Graph showing simulation times for a transmon, resonator, and filter system compared to Qiskit Dynamics.
Figure 3. The master equation evaluation runtimes for simulating a transmon qubit with up to 64 levels, coupled to a resonator with up to 256 levels, and a Purcell filter with four levels (64, 256, 4)

Accelerating quantum dynamics with CUDA-Q

CUDA-Q also provides the additional capability to fully simulate an entire workflow with its own in-built solvers, including the solution of the Lindblad master equation with a time integrator. Single GPU benchmarks of an N qubit spin chain were performed using CUDA-Q provided solvers with up to 14 noisy qubits on a single NVIDIA H100 GPU.

Results are compared against the best runtime from two leading CPU simulators (run on Intel Xeon Platinum 8480CL) and one leading GPU simulator (Figure 4). Only one of the CPU simulators has sufficient memory to simulate systems of more than 12 qubits. For the 14 qubit simulation, CUDA-Q is nearly 22x faster while the other CPU simulator slows down exponentially as the number of qubits is increased.

Bar chart showing CUDA-Q speedups for simulating an N qubit spin chain compared to Qiskit Dynamics.
Figure 4. CUDA-Q dynamics simulation of an N qubit spin chain compared to Qiskit Dynamics

Build your own accelerated simulations

You can easily prepare your own GPU accelerated simulations using the quantum dynamics capabilities of NVIDIA CUDA-Q. This section outlines an example that uses CUDA-Q to simulate a transmon qubit coupled to a resonator based on the paper, Charge Insensitive Qubit Design Derived from the Cooper Pair Box.

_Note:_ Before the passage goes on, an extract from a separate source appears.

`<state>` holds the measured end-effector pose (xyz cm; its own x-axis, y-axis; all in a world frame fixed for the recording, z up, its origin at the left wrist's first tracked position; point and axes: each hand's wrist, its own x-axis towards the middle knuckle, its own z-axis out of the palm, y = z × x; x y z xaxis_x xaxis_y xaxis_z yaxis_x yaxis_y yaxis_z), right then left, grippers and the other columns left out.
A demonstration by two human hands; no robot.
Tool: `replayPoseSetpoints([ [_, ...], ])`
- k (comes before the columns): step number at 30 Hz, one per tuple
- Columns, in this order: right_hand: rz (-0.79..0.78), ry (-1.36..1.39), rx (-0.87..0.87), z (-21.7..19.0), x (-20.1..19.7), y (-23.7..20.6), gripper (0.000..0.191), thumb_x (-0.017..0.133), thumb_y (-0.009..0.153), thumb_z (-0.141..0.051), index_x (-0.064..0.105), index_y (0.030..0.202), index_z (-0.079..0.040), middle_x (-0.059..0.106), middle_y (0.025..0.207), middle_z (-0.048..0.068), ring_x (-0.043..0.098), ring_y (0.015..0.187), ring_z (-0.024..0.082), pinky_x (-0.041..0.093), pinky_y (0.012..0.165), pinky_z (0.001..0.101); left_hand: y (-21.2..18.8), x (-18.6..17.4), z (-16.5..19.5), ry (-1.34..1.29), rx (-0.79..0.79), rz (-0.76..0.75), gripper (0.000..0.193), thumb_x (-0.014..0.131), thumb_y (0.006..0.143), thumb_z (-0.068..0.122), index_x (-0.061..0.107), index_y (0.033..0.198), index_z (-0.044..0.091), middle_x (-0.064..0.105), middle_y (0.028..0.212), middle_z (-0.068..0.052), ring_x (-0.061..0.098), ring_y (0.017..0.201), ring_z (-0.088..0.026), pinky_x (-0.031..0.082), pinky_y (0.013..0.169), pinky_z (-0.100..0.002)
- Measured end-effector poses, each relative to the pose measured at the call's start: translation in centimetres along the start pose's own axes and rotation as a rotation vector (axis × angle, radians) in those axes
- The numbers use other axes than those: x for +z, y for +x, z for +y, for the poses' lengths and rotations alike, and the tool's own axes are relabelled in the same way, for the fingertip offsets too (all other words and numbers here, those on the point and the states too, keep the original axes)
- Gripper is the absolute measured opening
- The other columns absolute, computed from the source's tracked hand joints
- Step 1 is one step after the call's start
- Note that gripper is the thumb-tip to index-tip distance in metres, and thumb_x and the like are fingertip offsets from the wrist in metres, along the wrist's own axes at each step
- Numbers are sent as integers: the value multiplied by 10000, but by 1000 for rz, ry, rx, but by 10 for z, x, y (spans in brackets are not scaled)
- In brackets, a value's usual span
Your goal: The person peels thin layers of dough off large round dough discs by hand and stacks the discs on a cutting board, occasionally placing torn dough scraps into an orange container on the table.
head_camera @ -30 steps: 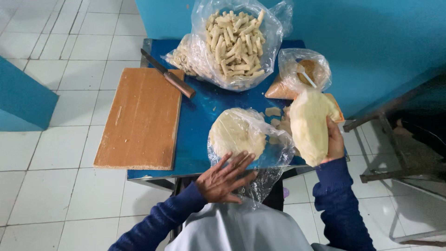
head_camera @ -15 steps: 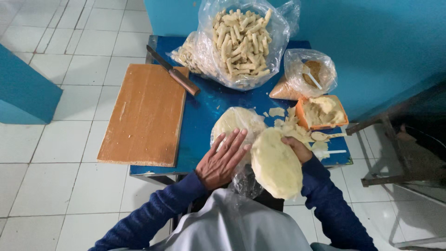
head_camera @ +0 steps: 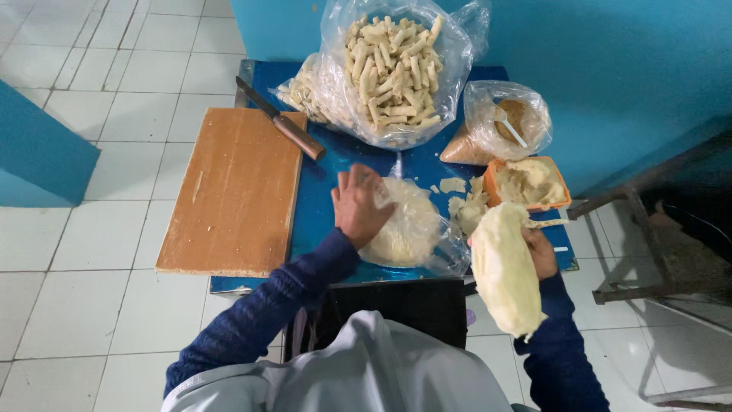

The objective of this simulation is to understand how particle number and quadrature of the system evolve over time. The quadrature is a key observable used to understand the transmon qubit measurement process. The following steps show how simple it is to use CUDA-Q to run a quantum dynamics simulation for this use case.

First, CUDA-Q is imported along with the necessary auxiliary package and CUDA-Q is set to the dynamics target.

import cudaq
from cudaq import operators, spin, Schedule, ScipyZvodeIntegrator
from cudaq.operator import coherent_state
import numpy as np
import cupy as cp
cudaq.set_target("dynamics")

Next, the simulation parameters used in the paper are prepared.

# Number of cavity photons
N = 20
# System dimensions: transmon + cavity
dimensions = {0: 2, 1: N}
# System parameters
# Unit: GHz
omega_01 = 3.0 * 2 * np.pi  # transmon qubit frequency
omega_r = 2.0 * 2 * np.pi   # resonator frequency
# Dispersive shift
chi_01 = 0.025 * 2 * np.pi
chi_12 = 0.0

CUDA-Q is then used to define common operators such as creation, annihilation, number, and Pauli operators. The code also sets aliases for the cavity and transmon operators that will be used in this simulation.

# Alias for commonly used operators
# Cavity operators
a = operators.annihilate(1)
a_dag = operators.create(1)
nc = operators.number(1)
xc = operators.annihilate(1) + operators.create(1)
# Transmon operators
sz = spin.z(0)
sx = spin.x(0)
nq = operators.number(0)
xq = operators.annihilate(0) + operators.create(0)

Having specified operators and parameters, the effective Hamiltonian of the system, \hat{H}_{\mathrm{eff}} = \frac{\hbar\omega'_{01}}{2}\hat{\sigma}_z + (\hbar\omega'_r +\hbar\chi\hat{\sigma}_z)\hat{a}^\dagger\hat{a}, is defined. For more information on the derivation of this Hamiltonian, see section 3.8 of Charge Insensitive Qubit Design Derived from the Cooper Pair Box.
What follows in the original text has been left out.